Literally also known as “The Japanese Evil Dead” on the poster art, writer/director star Fukazawa wears his adoration for Sam Raimi’s breakout film on his bloody sleeve (which has promptly been torn off and thrown to the floor to show off his awesome bulging guns), which is to say that it’s more fan-film redux than ripoff. Using the same low-tech gore effects and aggressive camera movements as its inspiration, the story revolves around a trio of young adults taking turns being possessed by evil spirits and either attacking and/or fending off their companions nonstop for the majority of its satisfyingly brief runtime.

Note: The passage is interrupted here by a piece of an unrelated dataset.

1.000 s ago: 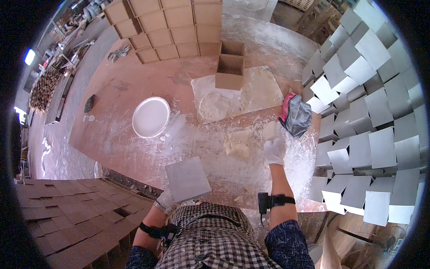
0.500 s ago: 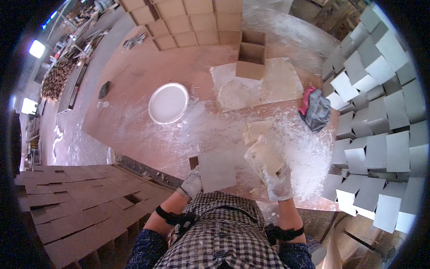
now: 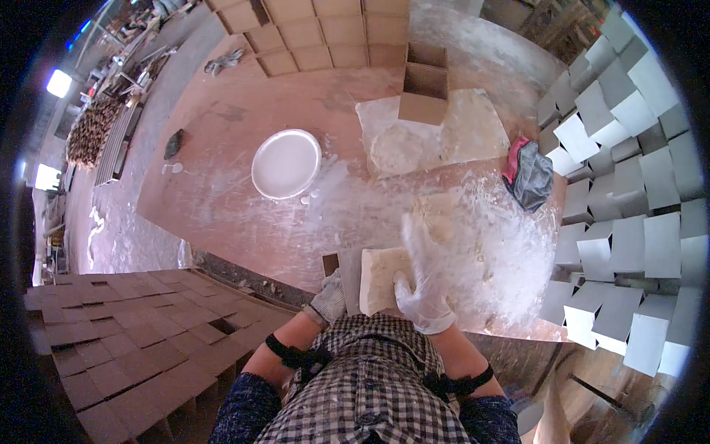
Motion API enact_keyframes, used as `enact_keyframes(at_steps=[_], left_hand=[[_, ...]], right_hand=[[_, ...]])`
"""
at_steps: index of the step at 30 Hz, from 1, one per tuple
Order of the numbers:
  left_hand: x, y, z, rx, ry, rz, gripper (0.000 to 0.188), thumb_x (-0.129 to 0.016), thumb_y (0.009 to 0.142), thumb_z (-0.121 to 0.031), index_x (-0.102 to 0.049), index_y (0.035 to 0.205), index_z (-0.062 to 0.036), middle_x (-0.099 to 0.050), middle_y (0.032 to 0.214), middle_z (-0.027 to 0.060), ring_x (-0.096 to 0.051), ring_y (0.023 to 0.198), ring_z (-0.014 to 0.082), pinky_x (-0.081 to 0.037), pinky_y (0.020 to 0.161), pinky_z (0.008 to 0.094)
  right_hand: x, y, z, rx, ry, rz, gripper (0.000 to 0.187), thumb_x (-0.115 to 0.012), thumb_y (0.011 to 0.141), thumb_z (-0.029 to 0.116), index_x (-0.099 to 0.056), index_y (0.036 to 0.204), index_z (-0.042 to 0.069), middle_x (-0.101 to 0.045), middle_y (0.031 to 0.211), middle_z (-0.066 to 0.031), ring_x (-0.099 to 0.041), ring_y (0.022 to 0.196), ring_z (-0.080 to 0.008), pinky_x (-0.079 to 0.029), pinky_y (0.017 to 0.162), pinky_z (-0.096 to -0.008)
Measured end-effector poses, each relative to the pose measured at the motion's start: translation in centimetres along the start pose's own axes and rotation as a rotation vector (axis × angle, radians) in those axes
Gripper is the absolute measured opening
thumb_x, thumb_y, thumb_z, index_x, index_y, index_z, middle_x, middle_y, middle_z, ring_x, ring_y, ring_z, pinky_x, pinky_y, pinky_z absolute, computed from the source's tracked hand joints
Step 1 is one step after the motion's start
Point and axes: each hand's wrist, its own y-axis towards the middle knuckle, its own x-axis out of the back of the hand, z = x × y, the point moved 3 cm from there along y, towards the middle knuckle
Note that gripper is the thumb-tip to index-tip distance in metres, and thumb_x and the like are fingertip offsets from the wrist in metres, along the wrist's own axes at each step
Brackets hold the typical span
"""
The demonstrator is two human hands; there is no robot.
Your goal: The person scoops a white paste from a bucket and applies it to the edges of small cardboard boxes using a gloved hand. They repeatedly pick up boxes, apply the paste, and place them aside in a stack.
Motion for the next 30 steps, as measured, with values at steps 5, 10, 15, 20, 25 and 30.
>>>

There is no real plot: Dad murdered his mistress and buried her beneath the floorboards and, 30 years later, she’s super pissed about it. What there are are MOMENTS, and some of those moments are pretty darn entertaining, such as the “knife through the eyeball and back” stunt and the disembodied foot attack that almost matches Ash’s metacarpal mayhem from Evil Dead II. There are prolonged blood-spattered sequences and a lot of flexing, Bruce Campbell quoting, and fisticuffs and footicuffs aplenty.
Is Bloody Muscle a good movie? Probably not. But, then again, many could argue that Raimi’s debut is no great cinema shakes either, intrinsically speaking, surviving purely on youthful energy and long, stringy guts. Is it silly? Absolutely. Is it enjoyable? The enthusiastic crowd assembled at the Music Box of Horrors Saturday night certainly thought so. If you’re looking for an Asian twist on an old favorite, your search is over, friends.
At present, it looks like the only home video release available is an R2 DVD from Terra Cotta from 2017, although I’m fairly sure Wild Eye Releasing was the logo before our DCP screening, so drop them a line and see if they plan to drop this baby on shiny silver disc anytime soon.